A more realistic option was announced by Ukrainian President Petro Poroshenko that same day, when he expressed his readiness to exchange convicted Russian intelligence officers Aleksandr Aleksandrov and Yevgeny Yerofeyev once the window for appeals expires.

He said Mr. Putin told him during the Normandy format talks that Ms. Savchenko would be returned after the verdict. Such an exchange would meet the sixth point of the Minsk accords, which calls for an exchange of “all for all.”

Yet the lawyer for Mr. Yerofeyev said such an exchange can only occur if Russia formally acknowledges the verdicts of Messrs. Aleksandrov and Yerofeyev and Ukraine recognizes the Savchenko verdict. The Ukrainian president has already said that will never happen, though he’s demonstrated a pattern for making inconsistent statements.

U.S. Secretary of State John Kerry arrived in Moscow on March 23 for a three-day visit during which he will attempt to negotiate Ms. Savchenko’s release, State Department officials confirmed. His efforts come after German Foreign Affairs Minister Frank-Walter Steinmeier met with the Russian leadership on March 22 to discuss her fate. He told reporters afterwards that he hopes “all sides will be able to agree soon on a humane decision.”

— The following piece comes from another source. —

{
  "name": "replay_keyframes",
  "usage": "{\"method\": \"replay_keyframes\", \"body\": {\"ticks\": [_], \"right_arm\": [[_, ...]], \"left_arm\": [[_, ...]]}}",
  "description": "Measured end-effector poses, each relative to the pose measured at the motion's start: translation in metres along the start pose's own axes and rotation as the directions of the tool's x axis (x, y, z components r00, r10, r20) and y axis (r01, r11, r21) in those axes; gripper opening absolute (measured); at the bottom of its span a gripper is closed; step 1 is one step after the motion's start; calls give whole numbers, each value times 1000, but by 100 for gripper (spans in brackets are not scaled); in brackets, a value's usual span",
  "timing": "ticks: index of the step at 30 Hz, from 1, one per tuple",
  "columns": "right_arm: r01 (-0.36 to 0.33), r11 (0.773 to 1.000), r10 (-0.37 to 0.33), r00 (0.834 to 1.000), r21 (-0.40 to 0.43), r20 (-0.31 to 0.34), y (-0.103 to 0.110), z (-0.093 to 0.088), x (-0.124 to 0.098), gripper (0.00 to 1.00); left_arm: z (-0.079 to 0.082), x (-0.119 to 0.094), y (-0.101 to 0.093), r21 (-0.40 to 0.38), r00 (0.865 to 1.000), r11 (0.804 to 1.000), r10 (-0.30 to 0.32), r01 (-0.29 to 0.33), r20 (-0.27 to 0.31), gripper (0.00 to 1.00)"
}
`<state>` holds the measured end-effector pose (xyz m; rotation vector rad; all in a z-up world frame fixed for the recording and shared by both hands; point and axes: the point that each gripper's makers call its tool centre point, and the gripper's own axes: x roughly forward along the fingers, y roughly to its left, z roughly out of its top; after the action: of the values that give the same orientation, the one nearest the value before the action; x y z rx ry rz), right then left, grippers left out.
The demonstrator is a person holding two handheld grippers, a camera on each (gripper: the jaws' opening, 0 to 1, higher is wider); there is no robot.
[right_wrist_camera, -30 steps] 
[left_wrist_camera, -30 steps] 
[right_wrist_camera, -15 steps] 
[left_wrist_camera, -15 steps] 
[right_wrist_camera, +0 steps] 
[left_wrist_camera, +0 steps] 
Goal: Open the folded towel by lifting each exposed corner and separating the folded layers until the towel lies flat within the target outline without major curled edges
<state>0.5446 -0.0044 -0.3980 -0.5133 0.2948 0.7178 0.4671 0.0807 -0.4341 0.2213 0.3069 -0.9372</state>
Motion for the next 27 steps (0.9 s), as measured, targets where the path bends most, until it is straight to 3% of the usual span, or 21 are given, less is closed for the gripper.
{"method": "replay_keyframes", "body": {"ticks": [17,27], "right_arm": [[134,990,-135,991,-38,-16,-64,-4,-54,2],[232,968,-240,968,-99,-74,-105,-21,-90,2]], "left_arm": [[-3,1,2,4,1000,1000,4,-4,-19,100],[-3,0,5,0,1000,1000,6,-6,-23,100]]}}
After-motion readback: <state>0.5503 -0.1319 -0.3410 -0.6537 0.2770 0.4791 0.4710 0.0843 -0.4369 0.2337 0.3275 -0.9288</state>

Ms. Savchenko was captured by terrorists representing the self-declared Luhansk People’s Republic on June 17, 2014, near the embattled town of Shchastia.

Evidence confirms she was illegally transported to Russian territory five days later, against her will, though she was convicted for the offense of crossing the border. Moreover, she was already captive at the moment of the journalists’ deaths.

Ms. Savchenko was fighting with the Aidar volunteer battalion at the time; she declared her opposition to the military approach taken by Ukraine’s armed forces and submitted her resignation. By July 8, the Russian government announced she was incarcerated on its territory.

The verdict concluded that Ms. Savchenko was part of a group of Ukrainian fighters who planned and executed the murder of journalists Igor Korneliuk and Anton Voloshin, motivated by hate for the residents of the Luhansk region, particularly Russian speakers.

The court concluded that the organizer of the murders was Aidar founder and commander Serhii Melnychuk, currently a national deputy.

An abundance of gaps and inconsistencies marred the Russian government’s prosecution, as pointed out by Mr. Feygin, who compared the prosecution’s work to that of a sophomore university student.

Not only did Ms. Savchenko not hitchhike to Russia, as the prosecution claims, but she identified the voice of one of her Russian captors in the Luhansk region. Their involvement in Ms. Savchenko’s kidnapping was confirmed by an intercepted recording of a conversation between them, in which they refer to a “snaiperka” (female sniper) and note that their “babushka” (their code word for the FSB) was interested in the “helicopter pilot who fought in Iraq.”

Among the many legal violations cited in official reports, including a January statement by Ukraine’s Foreign Affairs Ministry, were the court’s refusal to examine official documents submitted by the defense, refusal to allow the defense to call numerous witnesses, and refusal to allow defense evidence and testimony, including video evidence that proves her innocence of the charges.

Ms. Savchenko will not serve the length of the sentence and will surely be freed, Mr. Feygin told reporters after the verdict was announced.

“If not for such a public campaign in support of Savchenko that occurred not only in Ukraine but in many other countries, then Savchenko would have been sent to the penal colony,” he said. “But thanks to this support, Savchenko won’t serve this punishment. That I guarantee you.”